Among the primary vaccination, homologous booster vaccination and heterologous booster vaccination group, the highest geometric mean titer (GMT) in all three groups was higher against the prototype than that for BA.5, BQ.1, XBB.1.1, XBB.1.16, XBB.1.9 and EG.5 (Fig. 1B-D). In the primary vaccination group, only one serum sample had a higher titer of neutralizing antibodies against BQ.1 than BA.5. The GMT dropped from 152 for the prototype to 38 for BA.5 (2.99 fold, P = 0.343), 11 for BQ.1 and XBB.1.9 (12.44 fold, P = 0.143), 8 for XBB.1.1 (18.00 fold, P = 0.057), 16 for XBB.1.16 (8.50 fold, P = 0.143), and 13 for EG.5 (10.30 fold, P = 0.143) (Fig. 1B). In the homologous booster vaccination group, the GMT dropped from 287 for the prototype to 45 for BA.5 (5.41 fold, P < 0.001), 15 for XBB.1.16 (18.65 fold, P < 0.001), 12 for XBB.1.9 (23.51 fold, P < 0.001), and 8 for BQ.1, XBB.1.1 and EG.5 (BQ.1, 36.55 fold, P < 0.001; XBB.1.1, 33.53 fold, P < 0.001; EG.5, 35.43 fold, P < 0.001)(Fig. 1C). In the heterologous booster vaccination group, the GMT dropped from 287 for the prototype to 23 for BA.5 (11.68 fold, P < 0.001), 6 for BQ.1 (44.20 fold, P < 0.001), 8 for XBB.1.1 and XBB.1.9 (32.86 fold, P < 0.001), 9 for XBB.1.16 (30.96 fold, P < 0.001), and 5 for EG.5 (55.95 fold, P < 0.001) (Fig. 1D). Notably, participants from the homologous booster vaccination group had the same neutralizing antibodies titers against BA.5 and BQ.1.

NAb titers in serum for the subsequent waves infection against Omicron variants

For the serum samples from the subsequent waves of infection participants, we found that the GMT of the samples against the prototype was 362, and the GMT for BA.5 was 119 (2.03 fold, P < 0.05), BQ.1 was 181 (1.00 fold, P = 0.121), XBB.1.1 was 104 (2.48 fold, P < 0.05), XBB.1.16 was 79 (3.59 fold, P < 0.01), XBB.1.9 was 69, and EG.5 was 64 (XBB.1.9, 4.28 fold, P < 0.01; EG.5, 4.66 fold, P < 0.01) (Fig. 2).

Fig. 2figure 2

Neutralizing antibody levels of 10 participants during the second wave of the COVID-19 epidemic

Magnetic particle chemiluminescence

In addition, the IgG antibody in the serum was detected using a commercial SARS-CoV-2 IgG antibody test kit.
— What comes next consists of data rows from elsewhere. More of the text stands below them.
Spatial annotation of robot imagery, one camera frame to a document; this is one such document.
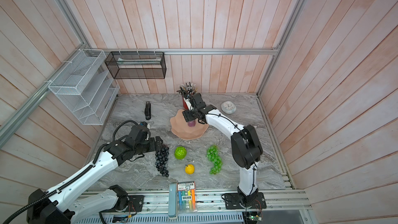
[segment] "white mesh basket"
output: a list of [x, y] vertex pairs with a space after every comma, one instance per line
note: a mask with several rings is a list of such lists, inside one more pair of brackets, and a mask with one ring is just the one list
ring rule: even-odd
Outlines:
[[50, 84], [50, 90], [82, 124], [103, 125], [119, 85], [108, 70], [99, 73], [102, 50], [81, 50]]
[[81, 50], [50, 83], [54, 94], [80, 95], [105, 60], [103, 50]]

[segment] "highlighter package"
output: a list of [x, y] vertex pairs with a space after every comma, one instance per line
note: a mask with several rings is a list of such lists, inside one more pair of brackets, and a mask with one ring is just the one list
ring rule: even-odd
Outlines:
[[177, 183], [178, 193], [178, 212], [196, 212], [196, 193], [195, 182], [181, 182]]

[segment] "purple object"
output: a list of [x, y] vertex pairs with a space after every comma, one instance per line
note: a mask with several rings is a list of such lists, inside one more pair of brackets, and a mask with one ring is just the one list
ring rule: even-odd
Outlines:
[[190, 121], [188, 122], [189, 127], [194, 127], [196, 125], [196, 121]]

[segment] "wooden wall panel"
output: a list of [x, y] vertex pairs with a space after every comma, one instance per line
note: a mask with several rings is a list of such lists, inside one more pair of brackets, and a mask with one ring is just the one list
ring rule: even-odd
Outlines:
[[[0, 125], [79, 46], [55, 0], [0, 0]], [[0, 151], [0, 220], [78, 171], [97, 135], [50, 94]]]
[[[67, 0], [93, 47], [274, 47], [297, 0]], [[256, 92], [268, 56], [171, 56], [165, 80], [123, 79], [122, 93]]]
[[395, 223], [398, 0], [308, 0], [261, 95], [319, 223]]

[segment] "clock face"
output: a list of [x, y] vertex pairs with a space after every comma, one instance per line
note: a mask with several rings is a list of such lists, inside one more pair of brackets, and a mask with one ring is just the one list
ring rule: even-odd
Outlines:
[[221, 108], [224, 112], [226, 113], [233, 113], [236, 110], [236, 106], [234, 103], [232, 103], [231, 101], [226, 101], [224, 103], [221, 104]]

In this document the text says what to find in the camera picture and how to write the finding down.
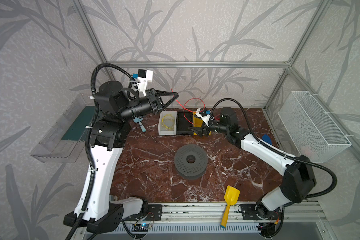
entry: shovel handle
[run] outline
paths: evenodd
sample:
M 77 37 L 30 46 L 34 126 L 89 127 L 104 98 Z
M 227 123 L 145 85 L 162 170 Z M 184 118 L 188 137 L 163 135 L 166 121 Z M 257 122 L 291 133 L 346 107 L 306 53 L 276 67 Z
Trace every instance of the shovel handle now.
M 221 225 L 220 225 L 221 228 L 225 228 L 227 226 L 229 208 L 230 208 L 230 205 L 227 205 L 225 207 L 225 212 L 224 212 L 223 219 L 221 220 Z

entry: black cylindrical joint
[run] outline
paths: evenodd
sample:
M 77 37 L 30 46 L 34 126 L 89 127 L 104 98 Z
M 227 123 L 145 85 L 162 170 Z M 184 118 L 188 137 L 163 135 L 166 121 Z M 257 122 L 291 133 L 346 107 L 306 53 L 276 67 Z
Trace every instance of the black cylindrical joint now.
M 227 132 L 227 126 L 224 124 L 221 124 L 219 120 L 214 120 L 213 124 L 209 126 L 209 129 L 213 132 L 218 133 L 226 133 Z
M 131 120 L 135 117 L 141 117 L 152 112 L 153 109 L 149 103 L 148 97 L 142 97 L 137 106 L 125 108 L 120 115 L 124 120 Z
M 220 112 L 220 121 L 224 125 L 233 126 L 234 124 L 237 124 L 238 119 L 235 110 L 230 107 L 222 108 Z

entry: blue object
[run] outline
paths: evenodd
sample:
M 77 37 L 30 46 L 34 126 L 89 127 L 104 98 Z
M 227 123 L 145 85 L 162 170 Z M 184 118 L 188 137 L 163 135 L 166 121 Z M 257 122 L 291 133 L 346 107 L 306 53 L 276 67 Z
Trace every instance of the blue object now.
M 264 134 L 261 139 L 262 139 L 264 142 L 268 143 L 269 145 L 272 145 L 271 138 L 270 138 L 267 134 Z
M 133 119 L 134 122 L 139 123 L 140 128 L 141 128 L 141 131 L 142 131 L 142 132 L 145 132 L 146 129 L 145 129 L 144 125 L 141 123 L 142 120 L 143 120 L 143 118 L 138 118 L 138 117 L 135 117 L 135 118 Z

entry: cable tie
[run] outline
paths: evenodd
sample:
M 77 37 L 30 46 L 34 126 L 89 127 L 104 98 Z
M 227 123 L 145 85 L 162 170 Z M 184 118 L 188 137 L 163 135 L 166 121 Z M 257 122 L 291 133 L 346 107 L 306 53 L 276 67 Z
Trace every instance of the cable tie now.
M 82 211 L 82 210 L 80 209 L 80 210 L 77 211 L 77 214 L 79 215 L 79 214 L 81 214 L 81 213 L 83 213 L 83 212 L 85 213 L 85 212 L 87 212 L 87 210 Z

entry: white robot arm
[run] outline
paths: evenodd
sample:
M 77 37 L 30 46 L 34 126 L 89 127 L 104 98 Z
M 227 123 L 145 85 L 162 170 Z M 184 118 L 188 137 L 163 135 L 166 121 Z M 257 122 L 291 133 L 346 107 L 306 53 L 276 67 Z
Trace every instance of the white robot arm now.
M 258 139 L 254 136 L 248 121 L 249 129 L 238 125 L 236 112 L 232 108 L 222 108 L 220 120 L 214 120 L 212 117 L 213 110 L 217 104 L 225 100 L 237 103 L 247 118 L 244 109 L 236 100 L 226 98 L 218 101 L 211 111 L 207 112 L 204 110 L 203 112 L 199 112 L 200 109 L 197 109 L 197 112 L 199 112 L 197 116 L 203 120 L 203 124 L 201 127 L 191 127 L 190 129 L 199 136 L 208 136 L 210 131 L 224 133 L 228 142 L 254 154 L 283 176 L 282 184 L 261 197 L 256 203 L 256 214 L 261 219 L 266 218 L 269 211 L 274 211 L 285 204 L 300 203 L 306 198 L 324 195 L 335 188 L 337 182 L 336 175 L 330 169 L 310 162 L 310 160 L 303 155 L 296 157 Z M 331 186 L 317 194 L 309 194 L 316 185 L 316 178 L 312 167 L 325 170 L 332 176 Z
M 110 201 L 109 193 L 115 167 L 131 130 L 128 121 L 149 113 L 159 113 L 178 98 L 178 93 L 157 91 L 154 88 L 146 90 L 147 82 L 152 81 L 152 71 L 149 70 L 139 70 L 136 76 L 137 87 L 143 92 L 143 97 L 139 97 L 131 87 L 123 88 L 118 81 L 102 84 L 97 93 L 96 75 L 103 67 L 115 68 L 126 74 L 131 82 L 134 81 L 133 76 L 110 63 L 98 65 L 92 73 L 91 91 L 95 102 L 95 114 L 87 126 L 85 140 L 89 168 L 77 207 L 64 217 L 64 224 L 72 227 L 66 239 L 71 239 L 78 227 L 86 226 L 87 231 L 100 234 L 115 230 L 126 217 L 136 214 L 147 215 L 145 199 L 130 197 Z M 127 96 L 129 93 L 134 95 L 132 101 Z M 164 103 L 163 96 L 172 98 Z M 103 113 L 100 120 L 97 119 L 99 111 Z
The positive rate of IgG antibody was 98.13% (105/107) during the second wave of the COVID-19 epidemic. The median of IgG antibody level was 130.12 (Fig. 3A). The median of IgG antibody level in the homologous booster vaccination group was the highest, at 131.52, followed by the heterologous booster vaccination group, with a median of 127.91, and the primary vacancy group, with a median of 79.72. There was a positive correlation between the IgG antibody level and the GMT against the prototype virus (rs=0.732, P < 0.001).

Fig. 3figure 3

Immune status of the population during the first and second waves of the COVID-19 epidemic: (A) IgG antibody levels of 107 participants during the second wave of the COVID-19 epidemic; (B) IgG antibody levels of 10 participants during the second wave of the COVID-19 epidemic

During the second wave of COVID-19 epidemic, the IgG antibody of all participants was detected as positive (10/10), with a median IgG antibody level of 235.09 (Fig. 3B). There was a positive correlation between the IgG antibody level and the GMT against the prototype virus (rs=0.748, P = 0.013).